Guru Har Rai (Gurmukhi: ਗੁਰੂ ਹਰਿ ਰਾਇ, pronunciation: ; 16 January 1630 – 6 October 1661) revered as the seventh Nanak, was the seventh of ten Gurus of the Sikh religion. He became the Sikh leader at age 14, on 3 March 1644, after the death of his grandfather and the sixth Sikh leader Guru Hargobind. He guided the Sikhs for about seventeen years, till his death at age 31.

Guru Har Rai is notable for maintaining the large army of Sikh soldiers that the sixth Sikh Guru had amassed, yet avoiding military conflict.
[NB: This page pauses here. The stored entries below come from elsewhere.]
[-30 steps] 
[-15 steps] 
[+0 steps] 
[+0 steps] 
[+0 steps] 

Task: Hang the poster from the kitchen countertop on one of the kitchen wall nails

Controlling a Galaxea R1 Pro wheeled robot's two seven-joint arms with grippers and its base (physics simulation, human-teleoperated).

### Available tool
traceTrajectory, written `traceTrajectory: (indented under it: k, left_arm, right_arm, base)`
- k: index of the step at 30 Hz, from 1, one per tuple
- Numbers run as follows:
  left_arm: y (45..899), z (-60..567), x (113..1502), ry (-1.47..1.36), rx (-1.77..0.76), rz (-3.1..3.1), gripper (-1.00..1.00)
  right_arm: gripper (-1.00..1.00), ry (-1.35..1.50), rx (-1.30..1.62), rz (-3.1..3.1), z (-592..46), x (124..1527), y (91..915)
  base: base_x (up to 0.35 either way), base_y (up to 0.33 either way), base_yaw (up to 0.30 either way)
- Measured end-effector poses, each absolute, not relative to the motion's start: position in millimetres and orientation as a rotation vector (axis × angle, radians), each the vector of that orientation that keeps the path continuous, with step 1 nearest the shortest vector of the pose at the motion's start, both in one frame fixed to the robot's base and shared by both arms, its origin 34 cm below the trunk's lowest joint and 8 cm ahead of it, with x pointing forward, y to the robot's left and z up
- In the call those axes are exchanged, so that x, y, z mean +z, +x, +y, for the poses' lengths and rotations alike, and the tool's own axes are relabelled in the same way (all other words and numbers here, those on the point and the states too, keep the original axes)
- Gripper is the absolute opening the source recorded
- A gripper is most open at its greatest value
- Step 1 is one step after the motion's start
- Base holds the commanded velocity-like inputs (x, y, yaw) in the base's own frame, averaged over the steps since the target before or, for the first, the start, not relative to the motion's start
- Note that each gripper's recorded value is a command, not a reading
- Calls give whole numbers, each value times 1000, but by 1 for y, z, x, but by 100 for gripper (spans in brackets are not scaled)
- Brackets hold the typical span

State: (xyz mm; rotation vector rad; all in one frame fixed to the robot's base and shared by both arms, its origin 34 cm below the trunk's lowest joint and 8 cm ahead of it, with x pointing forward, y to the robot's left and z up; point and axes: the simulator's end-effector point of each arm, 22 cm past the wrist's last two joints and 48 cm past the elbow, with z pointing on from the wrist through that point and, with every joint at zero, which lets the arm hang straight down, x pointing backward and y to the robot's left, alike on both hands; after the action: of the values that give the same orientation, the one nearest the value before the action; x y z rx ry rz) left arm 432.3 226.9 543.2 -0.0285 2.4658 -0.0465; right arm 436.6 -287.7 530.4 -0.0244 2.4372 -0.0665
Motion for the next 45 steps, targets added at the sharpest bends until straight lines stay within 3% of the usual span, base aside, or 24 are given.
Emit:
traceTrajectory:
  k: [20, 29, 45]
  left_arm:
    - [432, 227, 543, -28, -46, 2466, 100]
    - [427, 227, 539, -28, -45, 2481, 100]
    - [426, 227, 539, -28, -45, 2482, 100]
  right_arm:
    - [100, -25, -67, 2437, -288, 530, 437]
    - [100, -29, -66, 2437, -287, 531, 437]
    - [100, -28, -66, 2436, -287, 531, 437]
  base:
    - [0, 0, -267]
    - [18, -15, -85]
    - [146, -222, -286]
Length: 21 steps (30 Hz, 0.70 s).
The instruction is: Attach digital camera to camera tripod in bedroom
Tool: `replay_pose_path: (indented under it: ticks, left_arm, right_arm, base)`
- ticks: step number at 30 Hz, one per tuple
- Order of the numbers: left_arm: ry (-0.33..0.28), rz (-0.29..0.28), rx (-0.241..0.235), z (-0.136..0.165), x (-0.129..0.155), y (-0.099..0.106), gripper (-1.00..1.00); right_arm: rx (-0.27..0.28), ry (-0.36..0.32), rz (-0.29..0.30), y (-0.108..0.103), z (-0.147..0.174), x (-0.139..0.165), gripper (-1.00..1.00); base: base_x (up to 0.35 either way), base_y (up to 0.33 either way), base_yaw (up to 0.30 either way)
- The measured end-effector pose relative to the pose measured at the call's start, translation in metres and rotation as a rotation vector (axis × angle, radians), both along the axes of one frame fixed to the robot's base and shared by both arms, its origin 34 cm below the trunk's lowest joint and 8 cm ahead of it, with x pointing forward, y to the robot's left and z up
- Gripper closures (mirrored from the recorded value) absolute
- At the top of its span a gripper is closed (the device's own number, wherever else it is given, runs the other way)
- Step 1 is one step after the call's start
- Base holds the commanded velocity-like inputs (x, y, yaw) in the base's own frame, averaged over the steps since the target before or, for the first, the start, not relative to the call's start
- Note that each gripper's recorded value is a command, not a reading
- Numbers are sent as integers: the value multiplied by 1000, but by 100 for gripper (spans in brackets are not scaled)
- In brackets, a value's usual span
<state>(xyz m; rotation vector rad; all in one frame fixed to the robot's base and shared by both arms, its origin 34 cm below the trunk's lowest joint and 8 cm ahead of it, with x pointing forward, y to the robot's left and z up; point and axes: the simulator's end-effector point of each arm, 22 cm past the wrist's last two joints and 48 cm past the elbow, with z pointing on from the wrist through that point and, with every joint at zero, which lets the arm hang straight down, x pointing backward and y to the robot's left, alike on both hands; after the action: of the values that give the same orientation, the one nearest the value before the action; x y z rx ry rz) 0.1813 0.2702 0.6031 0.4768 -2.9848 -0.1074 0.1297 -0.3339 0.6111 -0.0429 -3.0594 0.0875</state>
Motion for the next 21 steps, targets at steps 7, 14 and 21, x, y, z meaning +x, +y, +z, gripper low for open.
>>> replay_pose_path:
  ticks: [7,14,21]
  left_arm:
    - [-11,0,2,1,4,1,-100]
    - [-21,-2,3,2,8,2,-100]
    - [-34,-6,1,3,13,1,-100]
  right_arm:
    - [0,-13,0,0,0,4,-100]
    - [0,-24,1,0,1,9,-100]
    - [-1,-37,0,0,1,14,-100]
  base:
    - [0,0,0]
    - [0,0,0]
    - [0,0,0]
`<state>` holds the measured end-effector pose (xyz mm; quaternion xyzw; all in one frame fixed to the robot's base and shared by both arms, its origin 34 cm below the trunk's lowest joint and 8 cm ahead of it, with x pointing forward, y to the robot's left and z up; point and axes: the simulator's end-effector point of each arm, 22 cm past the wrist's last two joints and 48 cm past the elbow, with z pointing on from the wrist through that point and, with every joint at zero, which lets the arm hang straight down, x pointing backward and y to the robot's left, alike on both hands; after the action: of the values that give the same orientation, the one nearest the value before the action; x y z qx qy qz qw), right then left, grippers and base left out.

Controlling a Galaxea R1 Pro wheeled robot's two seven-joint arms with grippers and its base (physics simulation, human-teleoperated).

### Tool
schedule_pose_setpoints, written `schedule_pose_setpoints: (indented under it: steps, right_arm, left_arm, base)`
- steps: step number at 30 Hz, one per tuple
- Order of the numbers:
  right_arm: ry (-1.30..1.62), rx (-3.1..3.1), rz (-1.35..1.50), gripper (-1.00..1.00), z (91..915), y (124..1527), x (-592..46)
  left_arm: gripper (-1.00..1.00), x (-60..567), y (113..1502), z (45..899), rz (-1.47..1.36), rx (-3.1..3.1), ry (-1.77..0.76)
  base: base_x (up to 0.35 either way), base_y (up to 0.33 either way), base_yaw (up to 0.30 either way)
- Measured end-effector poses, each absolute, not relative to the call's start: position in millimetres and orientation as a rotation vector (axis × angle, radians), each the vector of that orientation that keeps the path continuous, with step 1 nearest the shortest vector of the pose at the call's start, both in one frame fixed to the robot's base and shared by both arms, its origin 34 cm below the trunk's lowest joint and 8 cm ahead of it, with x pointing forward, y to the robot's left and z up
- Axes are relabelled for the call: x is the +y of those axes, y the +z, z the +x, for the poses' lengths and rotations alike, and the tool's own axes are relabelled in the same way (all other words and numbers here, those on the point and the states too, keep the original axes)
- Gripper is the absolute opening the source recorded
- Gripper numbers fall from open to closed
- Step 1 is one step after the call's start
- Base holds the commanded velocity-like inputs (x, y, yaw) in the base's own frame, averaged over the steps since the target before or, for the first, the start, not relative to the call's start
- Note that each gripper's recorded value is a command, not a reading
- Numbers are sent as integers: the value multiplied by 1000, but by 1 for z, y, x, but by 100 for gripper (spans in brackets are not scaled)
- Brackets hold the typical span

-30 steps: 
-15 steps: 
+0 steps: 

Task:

He supported the moderate Sufi influenced Dara Shikoh instead of conservative Sunni influenced Aurangzeb as the two brothers entered into a war of succession to the Mughal Empire throne.

After Aurangzeb won the succession war in 1658, he summoned Guru Har Rai in 1660 to explain his support for the executed Dara Shikoh. Guru Har Rai sent his elder son Ram Rai to represent him. Aurangzeb kept Ram Rai as hostage, questioned Ram Rai about a verse in the Adi Granth – the holy text of Sikhs at that time. Aurangzeb claimed that it disparaged the Muslims. Ram Rai changed the verse to appease Aurangzeb instead of standing by the Sikh scripture, an act for which Guru Har Rai is remembered for excommunicating his elder son, and nominating his younger son Har Krishan to succeed him. Har Krishan became the eighth Guru at age five after Guru Har Rai's death in 1661. Some Sikh literature spell his name as Hari Rai.

Biography
Guru Har Rai was born to Nihal Kaur and Baba Gurditta into a Sodhi household. His father died while he was 8 years old. At age 10, in 1640, Guru Har Rai was married to Mata Kishan Kaur (sometimes also referred to as Sulakhni) the daughter of Daya Ram. They had two children, Ram Rai and Har Krishan, the latter of whom became the eighth Guru.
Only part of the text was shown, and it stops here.